Marco Maia, Eduardo Cunha, Waldir Maranhão e Arlindo Chinaglia participaram de sessão solene; legados e embates marcaram os discursos

Em uma sessão solene realizada nesta quarta-feira (6), ex-presidentes da Câmara dos Deputados se reuniram para celebrar os 200 anos da instituição. A data remete a 6 de maio de 1826, quando ocorreu a abertura da primeira legislatura da Assembleia Geral Legislativa, marco inicial do trabalho formal de deputados e senadores no processo legislativo brasileiro.

Durante o evento, os convidados aproveitaram o palco para defender seus legados à frente da Casa, mas também para fazer um alerta comum: a independência do Parlamento é essencial para a democracia.

Marco Maia: "Câmara é o pensamento médio da sociedade"

O ex-deputado gaúcho Marco Maia, que comandou a Câmara no primeiro mandato da ex-presidente Dilma Rousseff, listou conquistas de sua gestão, como o novo Código Florestal, a criação da Comissão da Verdade, a PEC da empregada doméstica e a votação da PEC do trabalho escravo — esta última travada há mais de uma década.

Maia também fez uma crítica contundente àqueles que tentaram romper a ordem democrática. "Se tivéssemos vivenciado um golpe em 2023, não estaríamos aqui comemorando os 200 anos. Acho que a Câmara deveria ser dura, porque não devemos tergiversar contra a democracia", afirmou.

Eduardo Cunha: impeachment e emendas impositivas

O ex-presidente Eduardo Cunha (RJ) destacou dois momentos que, segundo ele, simbolizam a independência da Câmara em relação ao Executivo: o processo de impeachment da então presidente Dilma Rousseff e a aprovação do chamado orçamento impositivo — que obriga o governo a pagar emendas parlamentares.

"O processo de impeachment coroou uma independência da Câmara que se tornou mais forte naquele momento, mas a votação da imposição das emendas parlamentares foi tão relevante quanto o impeachment", disse Cunha, que foi afastado da presidência da Casa dias após abrir o processo contra Dilma, por decisão do ministro do STF Teori Zavascki.

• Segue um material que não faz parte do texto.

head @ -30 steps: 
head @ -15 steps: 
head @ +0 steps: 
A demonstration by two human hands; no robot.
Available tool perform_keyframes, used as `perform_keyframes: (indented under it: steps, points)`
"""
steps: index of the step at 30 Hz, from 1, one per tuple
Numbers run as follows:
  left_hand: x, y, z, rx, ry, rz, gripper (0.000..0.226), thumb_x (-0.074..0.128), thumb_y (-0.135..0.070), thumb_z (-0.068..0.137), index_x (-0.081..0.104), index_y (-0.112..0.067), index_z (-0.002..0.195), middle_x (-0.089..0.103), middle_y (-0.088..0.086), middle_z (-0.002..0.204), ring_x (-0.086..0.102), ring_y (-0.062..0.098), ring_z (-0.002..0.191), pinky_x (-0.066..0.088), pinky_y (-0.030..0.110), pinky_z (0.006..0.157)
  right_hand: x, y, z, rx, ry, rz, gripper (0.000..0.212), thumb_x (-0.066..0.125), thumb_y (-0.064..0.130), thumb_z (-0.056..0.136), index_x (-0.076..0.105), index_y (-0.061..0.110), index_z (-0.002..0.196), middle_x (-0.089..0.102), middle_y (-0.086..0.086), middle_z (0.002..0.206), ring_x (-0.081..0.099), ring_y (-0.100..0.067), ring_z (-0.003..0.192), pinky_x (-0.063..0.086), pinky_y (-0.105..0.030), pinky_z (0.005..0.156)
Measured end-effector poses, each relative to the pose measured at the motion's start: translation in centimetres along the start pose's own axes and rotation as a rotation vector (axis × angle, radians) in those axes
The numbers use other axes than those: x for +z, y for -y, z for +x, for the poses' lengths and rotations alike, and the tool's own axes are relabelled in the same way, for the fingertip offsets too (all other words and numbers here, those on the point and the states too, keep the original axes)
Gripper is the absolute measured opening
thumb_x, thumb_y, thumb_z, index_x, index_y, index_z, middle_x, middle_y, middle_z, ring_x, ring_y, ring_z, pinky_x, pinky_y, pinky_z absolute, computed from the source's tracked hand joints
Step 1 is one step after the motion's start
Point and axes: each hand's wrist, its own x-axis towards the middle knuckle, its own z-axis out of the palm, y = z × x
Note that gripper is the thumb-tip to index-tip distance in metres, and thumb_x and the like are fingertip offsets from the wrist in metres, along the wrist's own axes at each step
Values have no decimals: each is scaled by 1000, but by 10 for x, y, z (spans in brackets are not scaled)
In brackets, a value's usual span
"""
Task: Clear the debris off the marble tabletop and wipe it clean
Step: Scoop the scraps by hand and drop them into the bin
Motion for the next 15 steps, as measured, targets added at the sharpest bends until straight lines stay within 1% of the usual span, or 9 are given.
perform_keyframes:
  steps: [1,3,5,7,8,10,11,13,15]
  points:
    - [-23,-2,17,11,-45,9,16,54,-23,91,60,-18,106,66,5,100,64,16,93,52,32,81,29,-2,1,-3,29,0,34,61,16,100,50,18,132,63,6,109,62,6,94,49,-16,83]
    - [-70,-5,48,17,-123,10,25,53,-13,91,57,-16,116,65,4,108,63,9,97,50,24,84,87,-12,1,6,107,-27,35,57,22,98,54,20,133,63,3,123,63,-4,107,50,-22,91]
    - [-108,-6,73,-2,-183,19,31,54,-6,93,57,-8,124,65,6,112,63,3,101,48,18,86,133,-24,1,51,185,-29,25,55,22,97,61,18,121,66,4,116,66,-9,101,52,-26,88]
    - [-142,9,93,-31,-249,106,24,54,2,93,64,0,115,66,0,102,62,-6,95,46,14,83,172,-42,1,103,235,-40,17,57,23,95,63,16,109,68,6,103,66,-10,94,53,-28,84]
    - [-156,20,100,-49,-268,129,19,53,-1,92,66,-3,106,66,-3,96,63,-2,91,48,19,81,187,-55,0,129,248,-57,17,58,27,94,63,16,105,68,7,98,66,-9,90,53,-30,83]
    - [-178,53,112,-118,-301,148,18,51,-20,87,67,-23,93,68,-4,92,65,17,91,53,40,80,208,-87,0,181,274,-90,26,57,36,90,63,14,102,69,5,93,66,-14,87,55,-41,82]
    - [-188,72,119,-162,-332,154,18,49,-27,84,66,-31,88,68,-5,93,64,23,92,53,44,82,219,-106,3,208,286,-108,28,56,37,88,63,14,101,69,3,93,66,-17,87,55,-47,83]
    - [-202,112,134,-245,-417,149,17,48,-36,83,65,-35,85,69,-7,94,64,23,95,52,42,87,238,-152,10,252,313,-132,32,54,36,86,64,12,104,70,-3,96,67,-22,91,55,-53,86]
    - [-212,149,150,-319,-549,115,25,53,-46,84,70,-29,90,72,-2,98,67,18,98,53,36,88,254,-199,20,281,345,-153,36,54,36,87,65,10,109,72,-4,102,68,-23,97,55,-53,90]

Waldir Maranhão: "Impeachment é um aprendizado amargo"

Quem assumiu o cargo após o afastamento de Cunha foi Waldir Maranhão (MA). Ele afirmou não se arrepender de ter anulado a sessão que autorizou a abertura do processo de impeachment contra Dilma Rousseff. Segundo ele, a decisão tinha amparo no Regimento Interno da Casa, mas foi ignorada pelo Senado, que deu continuidade ao processo.

"O impeachment não é solução para nenhuma nação. O impeachment é um aprendizado amargo", declarou.

Arlindo Chinaglia: Parlamento forte é essencial

O deputado Arlindo Chinaglia (PT-SP), que presidiu a Câmara entre 2007 e 2009, lembrou que a instituição é uma das mais cobradas pela população, mas também uma das mais importantes. "Não há democracia sem Parlamento aberto, forte e claro. O mais importante é a população acompanhar", disse.

Michel Temer presente

O ex-presidente da República Michel Temer (SP), que ocupou a presidência da Câmara por três mandatos, também prestigiou a sessão. "O Parlamento sempre foi um exemplo de democracia e é muito relevante para o Brasil", resumiu.